● **Brief**
Report the count of lines in the entries below that contain "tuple", and leave out everything else.

*** Opening of Source material ***

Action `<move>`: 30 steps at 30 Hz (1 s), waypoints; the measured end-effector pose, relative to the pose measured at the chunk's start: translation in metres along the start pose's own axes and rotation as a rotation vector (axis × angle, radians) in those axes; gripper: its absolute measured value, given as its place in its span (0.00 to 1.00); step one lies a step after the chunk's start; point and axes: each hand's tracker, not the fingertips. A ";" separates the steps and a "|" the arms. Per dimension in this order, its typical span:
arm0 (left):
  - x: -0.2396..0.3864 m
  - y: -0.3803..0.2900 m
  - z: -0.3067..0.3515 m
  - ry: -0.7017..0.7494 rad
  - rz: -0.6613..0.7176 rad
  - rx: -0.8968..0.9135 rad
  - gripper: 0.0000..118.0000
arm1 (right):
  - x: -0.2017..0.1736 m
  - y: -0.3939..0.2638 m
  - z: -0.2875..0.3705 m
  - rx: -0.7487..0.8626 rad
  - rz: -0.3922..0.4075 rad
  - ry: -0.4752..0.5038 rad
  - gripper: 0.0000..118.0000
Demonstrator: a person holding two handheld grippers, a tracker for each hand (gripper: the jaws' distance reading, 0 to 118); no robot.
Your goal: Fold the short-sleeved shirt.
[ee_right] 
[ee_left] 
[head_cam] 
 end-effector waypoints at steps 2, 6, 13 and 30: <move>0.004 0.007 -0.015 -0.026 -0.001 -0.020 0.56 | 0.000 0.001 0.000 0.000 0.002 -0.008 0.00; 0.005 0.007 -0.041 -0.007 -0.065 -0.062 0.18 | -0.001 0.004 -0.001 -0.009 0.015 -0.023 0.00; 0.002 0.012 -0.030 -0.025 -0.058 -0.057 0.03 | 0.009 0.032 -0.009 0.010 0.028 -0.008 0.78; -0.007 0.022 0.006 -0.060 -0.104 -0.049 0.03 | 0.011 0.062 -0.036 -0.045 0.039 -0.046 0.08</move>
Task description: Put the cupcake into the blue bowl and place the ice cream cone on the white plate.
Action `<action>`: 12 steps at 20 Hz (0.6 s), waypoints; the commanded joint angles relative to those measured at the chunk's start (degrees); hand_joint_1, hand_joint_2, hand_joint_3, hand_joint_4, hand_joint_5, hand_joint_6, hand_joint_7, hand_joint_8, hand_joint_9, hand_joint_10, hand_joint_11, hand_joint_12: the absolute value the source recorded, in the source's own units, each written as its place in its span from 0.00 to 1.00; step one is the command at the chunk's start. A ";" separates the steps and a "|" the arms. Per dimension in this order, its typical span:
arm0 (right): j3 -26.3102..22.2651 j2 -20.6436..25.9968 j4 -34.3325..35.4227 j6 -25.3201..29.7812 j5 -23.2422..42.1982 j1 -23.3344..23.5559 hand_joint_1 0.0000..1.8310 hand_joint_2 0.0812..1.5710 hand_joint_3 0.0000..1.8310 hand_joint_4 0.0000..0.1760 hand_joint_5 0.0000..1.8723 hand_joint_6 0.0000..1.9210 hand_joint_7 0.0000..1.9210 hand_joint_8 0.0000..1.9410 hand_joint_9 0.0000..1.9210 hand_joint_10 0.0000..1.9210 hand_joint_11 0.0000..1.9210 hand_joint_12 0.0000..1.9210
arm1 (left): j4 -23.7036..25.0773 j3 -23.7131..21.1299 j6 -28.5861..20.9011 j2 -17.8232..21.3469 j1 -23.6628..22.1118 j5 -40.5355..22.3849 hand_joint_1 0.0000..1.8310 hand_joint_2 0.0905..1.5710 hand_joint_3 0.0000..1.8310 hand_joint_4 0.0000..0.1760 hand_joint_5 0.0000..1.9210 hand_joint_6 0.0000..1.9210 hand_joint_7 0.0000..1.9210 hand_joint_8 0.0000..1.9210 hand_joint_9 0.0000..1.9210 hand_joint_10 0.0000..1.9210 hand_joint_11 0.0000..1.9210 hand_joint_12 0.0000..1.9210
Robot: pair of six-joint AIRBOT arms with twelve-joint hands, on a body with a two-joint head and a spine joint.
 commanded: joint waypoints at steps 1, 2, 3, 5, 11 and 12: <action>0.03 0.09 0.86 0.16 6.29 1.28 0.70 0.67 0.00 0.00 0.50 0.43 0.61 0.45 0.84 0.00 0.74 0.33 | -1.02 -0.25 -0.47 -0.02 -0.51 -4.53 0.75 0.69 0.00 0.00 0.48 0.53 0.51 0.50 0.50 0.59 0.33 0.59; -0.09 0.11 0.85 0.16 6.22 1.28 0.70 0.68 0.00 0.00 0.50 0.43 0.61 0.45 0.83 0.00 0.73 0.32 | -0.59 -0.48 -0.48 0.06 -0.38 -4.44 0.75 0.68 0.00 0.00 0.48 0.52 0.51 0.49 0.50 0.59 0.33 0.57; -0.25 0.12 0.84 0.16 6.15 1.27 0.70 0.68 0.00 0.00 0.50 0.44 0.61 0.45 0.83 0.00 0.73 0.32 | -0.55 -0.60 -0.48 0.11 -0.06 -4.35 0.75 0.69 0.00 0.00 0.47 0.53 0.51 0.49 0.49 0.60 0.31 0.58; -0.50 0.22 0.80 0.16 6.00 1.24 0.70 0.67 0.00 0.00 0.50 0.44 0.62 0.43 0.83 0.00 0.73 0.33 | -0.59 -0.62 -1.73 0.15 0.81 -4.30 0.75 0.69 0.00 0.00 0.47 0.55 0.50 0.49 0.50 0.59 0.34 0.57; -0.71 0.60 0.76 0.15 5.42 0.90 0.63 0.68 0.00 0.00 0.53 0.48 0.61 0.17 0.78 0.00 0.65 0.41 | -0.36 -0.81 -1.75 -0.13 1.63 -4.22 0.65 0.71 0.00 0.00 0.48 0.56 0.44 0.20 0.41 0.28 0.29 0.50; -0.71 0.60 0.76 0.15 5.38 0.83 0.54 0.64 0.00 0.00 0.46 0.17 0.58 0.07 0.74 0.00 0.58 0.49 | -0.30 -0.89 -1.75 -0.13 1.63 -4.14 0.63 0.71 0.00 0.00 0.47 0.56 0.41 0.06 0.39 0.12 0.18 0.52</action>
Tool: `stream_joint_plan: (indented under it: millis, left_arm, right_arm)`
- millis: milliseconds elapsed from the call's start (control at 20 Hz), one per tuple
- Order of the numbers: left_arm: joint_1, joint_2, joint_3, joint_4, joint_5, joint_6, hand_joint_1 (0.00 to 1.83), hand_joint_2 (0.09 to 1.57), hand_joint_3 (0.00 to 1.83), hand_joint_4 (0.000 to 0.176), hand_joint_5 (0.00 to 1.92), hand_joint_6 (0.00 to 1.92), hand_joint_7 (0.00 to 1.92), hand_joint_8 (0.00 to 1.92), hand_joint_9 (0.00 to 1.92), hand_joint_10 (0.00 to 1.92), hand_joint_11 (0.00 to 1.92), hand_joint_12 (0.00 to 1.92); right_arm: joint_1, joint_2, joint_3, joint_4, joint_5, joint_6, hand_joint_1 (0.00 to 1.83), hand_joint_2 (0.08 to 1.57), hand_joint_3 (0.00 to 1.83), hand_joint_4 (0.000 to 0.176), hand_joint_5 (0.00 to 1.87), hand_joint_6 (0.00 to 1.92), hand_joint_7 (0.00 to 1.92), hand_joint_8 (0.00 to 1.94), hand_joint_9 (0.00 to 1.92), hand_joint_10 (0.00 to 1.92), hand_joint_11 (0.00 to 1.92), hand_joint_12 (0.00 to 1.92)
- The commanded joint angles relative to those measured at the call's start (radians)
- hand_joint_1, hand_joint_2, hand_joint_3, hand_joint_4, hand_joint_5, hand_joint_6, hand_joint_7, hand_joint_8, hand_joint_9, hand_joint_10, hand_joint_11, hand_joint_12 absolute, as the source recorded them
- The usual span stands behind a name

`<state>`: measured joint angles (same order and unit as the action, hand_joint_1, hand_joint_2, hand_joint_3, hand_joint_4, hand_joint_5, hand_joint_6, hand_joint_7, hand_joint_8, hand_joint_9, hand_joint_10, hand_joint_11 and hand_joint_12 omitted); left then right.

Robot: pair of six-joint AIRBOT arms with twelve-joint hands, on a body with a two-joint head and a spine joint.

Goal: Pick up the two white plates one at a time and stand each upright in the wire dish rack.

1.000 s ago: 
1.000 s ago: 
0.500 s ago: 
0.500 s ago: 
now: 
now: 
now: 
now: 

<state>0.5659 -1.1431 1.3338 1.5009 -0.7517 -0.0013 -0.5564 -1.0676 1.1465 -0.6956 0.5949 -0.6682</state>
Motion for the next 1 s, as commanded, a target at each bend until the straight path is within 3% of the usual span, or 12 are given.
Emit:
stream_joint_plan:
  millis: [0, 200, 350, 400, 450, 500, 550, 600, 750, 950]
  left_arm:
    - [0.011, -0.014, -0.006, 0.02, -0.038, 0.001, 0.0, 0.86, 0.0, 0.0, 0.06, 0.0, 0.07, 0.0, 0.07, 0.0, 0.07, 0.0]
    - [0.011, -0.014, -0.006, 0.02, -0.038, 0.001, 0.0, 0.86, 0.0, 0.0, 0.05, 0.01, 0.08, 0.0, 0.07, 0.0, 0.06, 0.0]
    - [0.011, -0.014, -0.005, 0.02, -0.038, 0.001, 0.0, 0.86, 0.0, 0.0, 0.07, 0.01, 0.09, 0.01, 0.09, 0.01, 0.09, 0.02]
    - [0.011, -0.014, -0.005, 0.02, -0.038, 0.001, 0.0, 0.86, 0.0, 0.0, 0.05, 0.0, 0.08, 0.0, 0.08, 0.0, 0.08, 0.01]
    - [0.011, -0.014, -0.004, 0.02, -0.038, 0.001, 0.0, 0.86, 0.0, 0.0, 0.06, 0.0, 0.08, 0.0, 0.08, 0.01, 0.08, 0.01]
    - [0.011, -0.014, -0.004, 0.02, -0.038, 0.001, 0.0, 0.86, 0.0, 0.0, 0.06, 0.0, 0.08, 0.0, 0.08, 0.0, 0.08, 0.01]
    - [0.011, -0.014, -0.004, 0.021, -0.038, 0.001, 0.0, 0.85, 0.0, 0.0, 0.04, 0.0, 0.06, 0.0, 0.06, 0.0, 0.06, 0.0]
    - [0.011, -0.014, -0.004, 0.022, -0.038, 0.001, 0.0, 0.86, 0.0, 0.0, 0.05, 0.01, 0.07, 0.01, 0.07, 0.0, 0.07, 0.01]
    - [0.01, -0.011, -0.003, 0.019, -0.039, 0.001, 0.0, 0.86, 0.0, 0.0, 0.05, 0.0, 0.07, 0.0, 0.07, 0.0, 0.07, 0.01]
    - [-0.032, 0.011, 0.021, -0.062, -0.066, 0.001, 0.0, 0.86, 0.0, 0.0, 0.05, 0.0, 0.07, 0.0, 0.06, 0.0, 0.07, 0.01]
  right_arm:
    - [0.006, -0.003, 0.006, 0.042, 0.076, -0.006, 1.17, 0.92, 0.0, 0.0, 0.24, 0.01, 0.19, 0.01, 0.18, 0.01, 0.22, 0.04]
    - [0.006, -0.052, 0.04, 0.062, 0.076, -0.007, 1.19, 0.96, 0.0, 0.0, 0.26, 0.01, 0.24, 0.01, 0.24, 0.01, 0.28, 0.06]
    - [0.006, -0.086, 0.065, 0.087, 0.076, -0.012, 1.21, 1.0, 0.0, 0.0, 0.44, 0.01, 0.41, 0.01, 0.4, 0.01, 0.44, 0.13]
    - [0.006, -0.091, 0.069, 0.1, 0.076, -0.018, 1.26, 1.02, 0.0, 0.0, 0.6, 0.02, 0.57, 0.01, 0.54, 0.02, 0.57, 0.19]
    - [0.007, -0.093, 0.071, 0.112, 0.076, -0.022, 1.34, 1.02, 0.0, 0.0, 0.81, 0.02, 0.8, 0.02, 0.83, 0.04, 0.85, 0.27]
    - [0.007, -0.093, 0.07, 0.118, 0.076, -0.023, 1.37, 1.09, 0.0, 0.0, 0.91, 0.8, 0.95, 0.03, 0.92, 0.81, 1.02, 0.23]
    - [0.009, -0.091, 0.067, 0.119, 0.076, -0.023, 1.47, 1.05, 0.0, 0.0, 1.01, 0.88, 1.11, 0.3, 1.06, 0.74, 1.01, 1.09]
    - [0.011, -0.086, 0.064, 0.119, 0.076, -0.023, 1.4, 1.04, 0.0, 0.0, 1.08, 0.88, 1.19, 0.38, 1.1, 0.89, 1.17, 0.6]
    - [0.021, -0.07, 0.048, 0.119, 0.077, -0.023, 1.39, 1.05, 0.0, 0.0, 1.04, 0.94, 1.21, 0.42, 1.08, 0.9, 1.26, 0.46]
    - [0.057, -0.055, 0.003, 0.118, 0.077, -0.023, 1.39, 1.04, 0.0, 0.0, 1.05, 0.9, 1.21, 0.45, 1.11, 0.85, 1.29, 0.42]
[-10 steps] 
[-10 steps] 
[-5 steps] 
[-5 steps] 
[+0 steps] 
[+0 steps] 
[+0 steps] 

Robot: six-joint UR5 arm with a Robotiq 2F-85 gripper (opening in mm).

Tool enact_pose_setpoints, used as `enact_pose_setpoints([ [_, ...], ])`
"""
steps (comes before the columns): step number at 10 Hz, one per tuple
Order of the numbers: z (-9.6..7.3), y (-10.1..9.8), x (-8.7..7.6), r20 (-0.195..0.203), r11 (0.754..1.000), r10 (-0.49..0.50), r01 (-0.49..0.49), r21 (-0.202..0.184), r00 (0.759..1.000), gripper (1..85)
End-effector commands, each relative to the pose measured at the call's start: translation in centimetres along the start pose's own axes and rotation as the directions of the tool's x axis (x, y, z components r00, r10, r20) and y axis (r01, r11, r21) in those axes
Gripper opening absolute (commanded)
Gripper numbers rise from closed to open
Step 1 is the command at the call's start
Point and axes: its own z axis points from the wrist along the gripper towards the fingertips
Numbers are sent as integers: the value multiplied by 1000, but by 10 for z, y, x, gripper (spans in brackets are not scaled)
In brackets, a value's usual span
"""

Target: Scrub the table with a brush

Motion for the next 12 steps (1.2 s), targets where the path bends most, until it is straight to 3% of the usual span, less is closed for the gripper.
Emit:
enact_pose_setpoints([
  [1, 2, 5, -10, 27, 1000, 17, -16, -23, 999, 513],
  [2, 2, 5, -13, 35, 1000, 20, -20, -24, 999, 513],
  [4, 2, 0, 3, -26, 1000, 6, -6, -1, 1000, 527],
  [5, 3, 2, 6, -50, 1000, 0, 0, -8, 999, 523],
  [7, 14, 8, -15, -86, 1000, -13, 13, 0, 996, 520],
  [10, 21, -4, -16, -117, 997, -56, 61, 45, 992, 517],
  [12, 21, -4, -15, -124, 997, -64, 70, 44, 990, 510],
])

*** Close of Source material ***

● **Task answer**
2